In a closed, polyomavirus-free aviary, testing for polyomavirus should be done prior to the introduction of
new birds. The carrier status of new birds should be investigated during quarantine.
Psittacosis
Psittacosis refers to infection of parrots with Chlamydia psittaci. Ornithosis is the same disease
in other avian species, and infection in people is referred to as chlamydiosis. (Chlamydiosis is the preferred
term and can be used to describe all infections with C. psittaci.) There are numerous strains of C.

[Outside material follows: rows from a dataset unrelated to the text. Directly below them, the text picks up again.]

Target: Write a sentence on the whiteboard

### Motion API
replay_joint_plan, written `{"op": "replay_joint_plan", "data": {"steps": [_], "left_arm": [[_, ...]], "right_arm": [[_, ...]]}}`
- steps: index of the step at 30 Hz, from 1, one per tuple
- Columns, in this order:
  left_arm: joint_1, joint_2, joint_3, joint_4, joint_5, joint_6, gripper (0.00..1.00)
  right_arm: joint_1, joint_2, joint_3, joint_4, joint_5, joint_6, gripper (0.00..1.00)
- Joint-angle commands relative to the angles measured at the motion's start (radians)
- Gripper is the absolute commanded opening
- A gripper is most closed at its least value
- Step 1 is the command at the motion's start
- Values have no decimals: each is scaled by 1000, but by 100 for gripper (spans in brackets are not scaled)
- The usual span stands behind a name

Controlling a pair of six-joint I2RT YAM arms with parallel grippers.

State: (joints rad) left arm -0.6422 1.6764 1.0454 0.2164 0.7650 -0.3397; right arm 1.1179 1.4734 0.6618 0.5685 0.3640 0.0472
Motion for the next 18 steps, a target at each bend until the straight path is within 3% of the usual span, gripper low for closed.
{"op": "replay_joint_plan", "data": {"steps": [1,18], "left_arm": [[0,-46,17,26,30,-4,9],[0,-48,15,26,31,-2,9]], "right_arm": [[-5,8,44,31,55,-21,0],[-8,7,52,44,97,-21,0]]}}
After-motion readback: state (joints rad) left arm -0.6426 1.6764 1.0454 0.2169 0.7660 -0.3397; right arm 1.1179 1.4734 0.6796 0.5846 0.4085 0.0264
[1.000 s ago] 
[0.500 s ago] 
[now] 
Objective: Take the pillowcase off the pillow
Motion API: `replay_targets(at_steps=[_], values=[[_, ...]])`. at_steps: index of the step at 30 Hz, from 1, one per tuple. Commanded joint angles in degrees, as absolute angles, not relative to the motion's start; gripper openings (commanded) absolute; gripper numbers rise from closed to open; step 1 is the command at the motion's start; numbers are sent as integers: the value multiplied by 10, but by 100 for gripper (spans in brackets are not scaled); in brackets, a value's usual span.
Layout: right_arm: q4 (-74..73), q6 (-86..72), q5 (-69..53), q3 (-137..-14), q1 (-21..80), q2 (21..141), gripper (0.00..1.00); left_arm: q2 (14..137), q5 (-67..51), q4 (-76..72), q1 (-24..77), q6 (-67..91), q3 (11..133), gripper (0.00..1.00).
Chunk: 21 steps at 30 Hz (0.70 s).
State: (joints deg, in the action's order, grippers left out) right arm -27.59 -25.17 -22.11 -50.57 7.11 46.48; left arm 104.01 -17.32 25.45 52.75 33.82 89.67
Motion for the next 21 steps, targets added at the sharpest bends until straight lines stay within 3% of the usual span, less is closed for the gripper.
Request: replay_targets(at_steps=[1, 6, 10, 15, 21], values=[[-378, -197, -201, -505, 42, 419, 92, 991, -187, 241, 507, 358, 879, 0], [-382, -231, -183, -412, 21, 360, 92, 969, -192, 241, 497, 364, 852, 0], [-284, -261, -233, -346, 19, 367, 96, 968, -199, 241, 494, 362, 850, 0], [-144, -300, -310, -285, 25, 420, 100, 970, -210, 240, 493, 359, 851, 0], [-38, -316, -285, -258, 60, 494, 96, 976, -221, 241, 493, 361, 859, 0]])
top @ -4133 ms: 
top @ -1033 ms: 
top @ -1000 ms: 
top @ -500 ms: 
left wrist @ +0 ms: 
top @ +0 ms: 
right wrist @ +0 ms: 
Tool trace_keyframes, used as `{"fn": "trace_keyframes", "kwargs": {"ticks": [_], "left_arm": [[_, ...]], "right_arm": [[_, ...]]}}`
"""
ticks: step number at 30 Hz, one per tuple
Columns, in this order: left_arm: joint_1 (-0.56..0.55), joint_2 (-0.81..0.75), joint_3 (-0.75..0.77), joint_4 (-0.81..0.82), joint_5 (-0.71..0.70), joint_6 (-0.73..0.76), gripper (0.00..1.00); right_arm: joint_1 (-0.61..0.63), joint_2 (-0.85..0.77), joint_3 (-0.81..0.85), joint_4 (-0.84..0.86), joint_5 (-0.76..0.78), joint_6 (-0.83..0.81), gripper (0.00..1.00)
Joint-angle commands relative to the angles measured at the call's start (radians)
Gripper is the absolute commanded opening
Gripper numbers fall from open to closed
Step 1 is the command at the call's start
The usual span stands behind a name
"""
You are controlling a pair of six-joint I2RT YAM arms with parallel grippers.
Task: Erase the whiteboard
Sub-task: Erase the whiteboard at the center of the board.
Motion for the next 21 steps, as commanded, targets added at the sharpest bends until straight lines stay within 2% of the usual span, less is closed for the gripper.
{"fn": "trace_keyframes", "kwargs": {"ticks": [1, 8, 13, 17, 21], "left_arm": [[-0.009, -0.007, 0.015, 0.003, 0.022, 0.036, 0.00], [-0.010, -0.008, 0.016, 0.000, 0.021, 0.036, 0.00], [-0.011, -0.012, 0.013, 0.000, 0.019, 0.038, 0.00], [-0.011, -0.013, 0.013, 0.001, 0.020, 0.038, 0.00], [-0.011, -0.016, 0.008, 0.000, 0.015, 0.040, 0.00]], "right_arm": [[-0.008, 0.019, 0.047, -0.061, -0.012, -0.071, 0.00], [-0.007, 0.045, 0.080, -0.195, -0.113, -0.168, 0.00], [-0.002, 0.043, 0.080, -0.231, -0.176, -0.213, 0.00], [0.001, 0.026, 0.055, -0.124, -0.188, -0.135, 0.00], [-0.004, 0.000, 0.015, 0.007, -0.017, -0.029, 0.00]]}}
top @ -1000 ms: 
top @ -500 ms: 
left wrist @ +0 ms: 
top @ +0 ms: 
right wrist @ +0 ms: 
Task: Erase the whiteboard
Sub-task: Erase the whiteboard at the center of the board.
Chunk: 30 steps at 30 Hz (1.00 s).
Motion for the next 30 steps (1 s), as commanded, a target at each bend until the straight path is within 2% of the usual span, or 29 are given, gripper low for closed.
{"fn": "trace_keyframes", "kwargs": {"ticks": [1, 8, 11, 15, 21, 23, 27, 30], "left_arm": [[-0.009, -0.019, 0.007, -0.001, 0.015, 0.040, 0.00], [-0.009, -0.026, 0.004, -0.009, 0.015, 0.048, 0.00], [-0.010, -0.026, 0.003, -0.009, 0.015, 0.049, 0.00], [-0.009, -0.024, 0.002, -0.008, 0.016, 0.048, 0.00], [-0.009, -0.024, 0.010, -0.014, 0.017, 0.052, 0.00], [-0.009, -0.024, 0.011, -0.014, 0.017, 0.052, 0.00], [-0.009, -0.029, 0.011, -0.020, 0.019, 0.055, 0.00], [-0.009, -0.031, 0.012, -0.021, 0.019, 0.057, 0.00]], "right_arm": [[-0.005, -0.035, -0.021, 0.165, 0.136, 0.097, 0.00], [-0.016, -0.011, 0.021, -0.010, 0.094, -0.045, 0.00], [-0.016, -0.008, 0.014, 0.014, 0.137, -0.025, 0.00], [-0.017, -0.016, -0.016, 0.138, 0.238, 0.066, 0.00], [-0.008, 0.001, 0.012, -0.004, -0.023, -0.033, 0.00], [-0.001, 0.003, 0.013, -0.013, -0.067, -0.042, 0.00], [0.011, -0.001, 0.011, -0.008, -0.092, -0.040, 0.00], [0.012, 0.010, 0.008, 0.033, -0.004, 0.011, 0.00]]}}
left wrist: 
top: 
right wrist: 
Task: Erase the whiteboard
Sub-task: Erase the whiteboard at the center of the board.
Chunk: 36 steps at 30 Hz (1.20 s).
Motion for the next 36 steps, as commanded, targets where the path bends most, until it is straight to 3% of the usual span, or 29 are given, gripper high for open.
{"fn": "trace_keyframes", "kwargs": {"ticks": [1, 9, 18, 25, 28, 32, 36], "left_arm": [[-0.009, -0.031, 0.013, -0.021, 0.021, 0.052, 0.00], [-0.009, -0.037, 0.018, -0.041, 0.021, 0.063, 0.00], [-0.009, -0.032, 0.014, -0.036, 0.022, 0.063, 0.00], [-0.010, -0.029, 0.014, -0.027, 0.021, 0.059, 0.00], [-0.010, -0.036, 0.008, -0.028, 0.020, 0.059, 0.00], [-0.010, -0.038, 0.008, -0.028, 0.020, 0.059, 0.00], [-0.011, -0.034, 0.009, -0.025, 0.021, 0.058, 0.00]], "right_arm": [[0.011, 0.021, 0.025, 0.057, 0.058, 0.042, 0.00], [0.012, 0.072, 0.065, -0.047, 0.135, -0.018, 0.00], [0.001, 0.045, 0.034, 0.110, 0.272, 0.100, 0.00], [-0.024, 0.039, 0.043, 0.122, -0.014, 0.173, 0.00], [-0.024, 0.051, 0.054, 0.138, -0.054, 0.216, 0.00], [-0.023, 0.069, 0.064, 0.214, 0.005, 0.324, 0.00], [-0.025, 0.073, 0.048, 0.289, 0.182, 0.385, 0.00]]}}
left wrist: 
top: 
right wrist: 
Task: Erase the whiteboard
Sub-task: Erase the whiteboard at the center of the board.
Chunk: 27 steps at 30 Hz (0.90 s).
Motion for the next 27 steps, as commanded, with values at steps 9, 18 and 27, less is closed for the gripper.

psittaci that are infective across a wide range of hosts. Many mammals, as well as reptiles and insects,
can be infected by C. psittaci.
In parrots, ruffled feathers with lime green droppings (biliverdinuria) and a history of exposure to a
new bird is the classical presentation for chlamydiosis. The clinical course usually is several weeks before
either death or recovery (resulting in a potential carrier bird), although acute deaths may also occur. Affected
birds typically show leukocytosis and an increase in the enzyme aspartate transaminase (AST). Protein
electrophoresis usually shows hypoalbuminemia and hypergammaglobulinemia. The diagnosis can be confirmed in a
sick parrot with a positive or rising antibody titer, and a positive PCR test from a combined choanal/cloacal
swab. In clinically normal parrots, a negative titer and negative PCR test result [on whole blood or combined
choanal/cloacal swab] indicates absence of C. psittaci infection. A positive result with either serology
or PCR testing in a normal parrot with no increase in either white cells or AST indicates exposure, rather than
clinical disease. A carrier state exists in many adult birds which serve as the reservoir for further disease
outbreaks. There is no definitive testing to confirm a carrier bird, but a persistent IgG titer is a common
finding.
Testing for chlamydiosis should be done prior to introducing new birds to an aviary, and as a screening test
for a new pet, breeding bird, and for birds being exposed to ill or immunosuppressed individuals.